Loader’s function D(x) is designed to outpace all primitive recursive functions. Even for small inputs like D(0), the result is already bigger than 10^18. By the time you hit something like D(D(D(D(D(99))))), you’re in a realm far beyond Graham’s number.

Loader’s number isn’t just big—it’s structurally explosive, likely exceeding even the limits of 3-row BMS systems.

In fact, even for the tiniest inputs, this equation is always true:

D(x) > 15^^(2+x)

🧠 BMS: Comparing the Incomparable

The BMS format is a way to express and compare large numbers. It’s not a strict hierarchy—it’s more like a dimensional framework. Each number is expressed in rows, and the number of rows is called its level.

• 1-row BMS: Graham’s number lives here. Big, but tame.

• 2-row BMS: Begins at ε₀, where transfinite ordinals start to dominate.

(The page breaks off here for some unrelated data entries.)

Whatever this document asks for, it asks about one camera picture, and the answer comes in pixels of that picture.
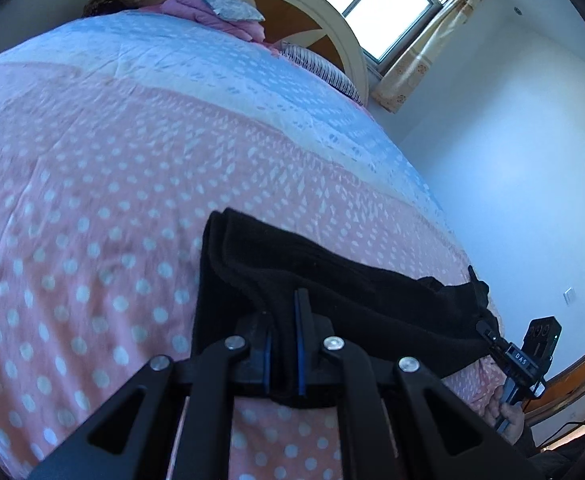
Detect window behind headboard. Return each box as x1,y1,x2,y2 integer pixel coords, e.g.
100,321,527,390
322,0,463,63

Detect yellow patterned curtain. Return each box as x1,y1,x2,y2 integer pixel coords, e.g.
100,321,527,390
369,0,490,113

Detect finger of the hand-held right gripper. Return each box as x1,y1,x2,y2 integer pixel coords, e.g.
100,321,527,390
467,265,510,361

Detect black cable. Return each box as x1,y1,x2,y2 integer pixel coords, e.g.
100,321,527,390
537,421,585,453

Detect brown fuzzy object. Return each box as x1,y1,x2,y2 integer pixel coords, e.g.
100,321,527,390
82,0,146,18

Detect pink and blue dotted bedspread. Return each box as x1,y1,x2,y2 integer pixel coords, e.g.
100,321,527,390
0,10,508,480

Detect cream and orange headboard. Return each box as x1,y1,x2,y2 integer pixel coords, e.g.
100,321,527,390
145,0,370,106

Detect person's right hand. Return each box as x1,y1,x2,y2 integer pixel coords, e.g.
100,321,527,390
485,385,526,444

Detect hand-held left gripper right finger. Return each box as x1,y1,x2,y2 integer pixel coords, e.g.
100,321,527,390
292,287,539,480

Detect pink folded blanket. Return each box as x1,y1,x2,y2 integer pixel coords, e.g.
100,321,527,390
160,0,266,44

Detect black pants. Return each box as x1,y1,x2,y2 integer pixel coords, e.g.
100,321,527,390
190,207,503,408

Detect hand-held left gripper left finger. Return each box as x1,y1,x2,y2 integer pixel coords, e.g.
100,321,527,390
27,310,276,480

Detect striped pillow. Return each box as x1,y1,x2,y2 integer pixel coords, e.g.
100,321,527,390
280,42,365,106

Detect orange wooden panel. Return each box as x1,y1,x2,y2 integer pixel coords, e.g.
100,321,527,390
522,330,585,412

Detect person's right forearm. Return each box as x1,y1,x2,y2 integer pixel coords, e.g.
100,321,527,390
516,425,570,480

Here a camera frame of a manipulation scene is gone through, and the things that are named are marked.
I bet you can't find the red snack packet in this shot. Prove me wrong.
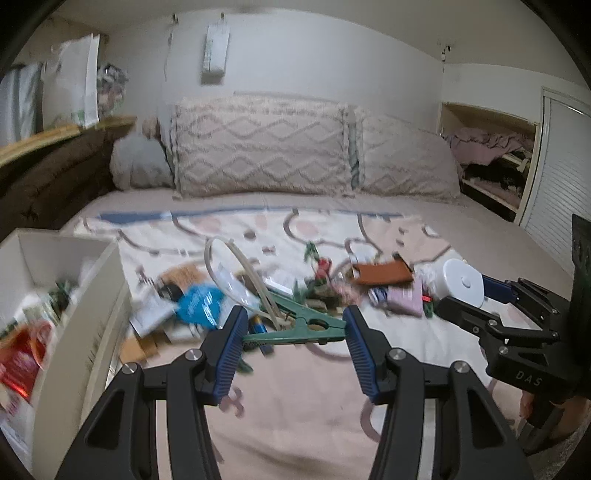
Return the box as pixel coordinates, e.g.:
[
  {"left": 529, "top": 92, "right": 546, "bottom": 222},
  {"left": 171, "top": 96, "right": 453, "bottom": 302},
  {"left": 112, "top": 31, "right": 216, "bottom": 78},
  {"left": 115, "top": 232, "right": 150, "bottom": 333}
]
[{"left": 0, "top": 323, "right": 52, "bottom": 403}]

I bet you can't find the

• 3-row BMS: Includes ψ(Ω_ω), the limit of Buchholz collapsing functions.

• 4-row and beyond: Where Loader’s number and other monsters roam.

The content of the rows matters, but the number of rows gives a quick way to compare two numbers. More rows = deeper recursion, more abstraction, and more explosive growth.

📚 The Y-Sequence: Googology’s OEIS

The Y-sequence is the most well-defined sequential notation in googology. It’s not just a function—it’s a framework that absorbs and organizes other sequences:

• It contains the natural numbers

• The Bell series

• The Cake sequence

• And many more

It’s like googology’s own OEIS—a living encyclopedia of recursive growth patterns. The structure of the input matters more than its length: Y(1,4) can be far bigger than Y(1,3,5,7,9).

🌐 Beyond Dimensions

Eventually, googology escapes even the bounds of notation:

• DBMS: Diagonal BMS, where dimensions themselves become recursive.

• w-DBMS: Transfinite-dimensional systems.

• And beyond all this lies Rayo’s number—the largest number definable in a formal language with a fixed number of symbols. It’s not just big—it’s philosophically maximal.

✨ The Feel of Googology

Googology is like standing at the edge of a mathematical cliff and realizing the cliff itself is growing beneath you. It’s playful, poetic, and profound. It’s not just about numbers—it’s about how we think, how we define, and how we push the limits of imagination.

And the secret? Don’t go finitely slow. Let the speed itself grow at googological speed.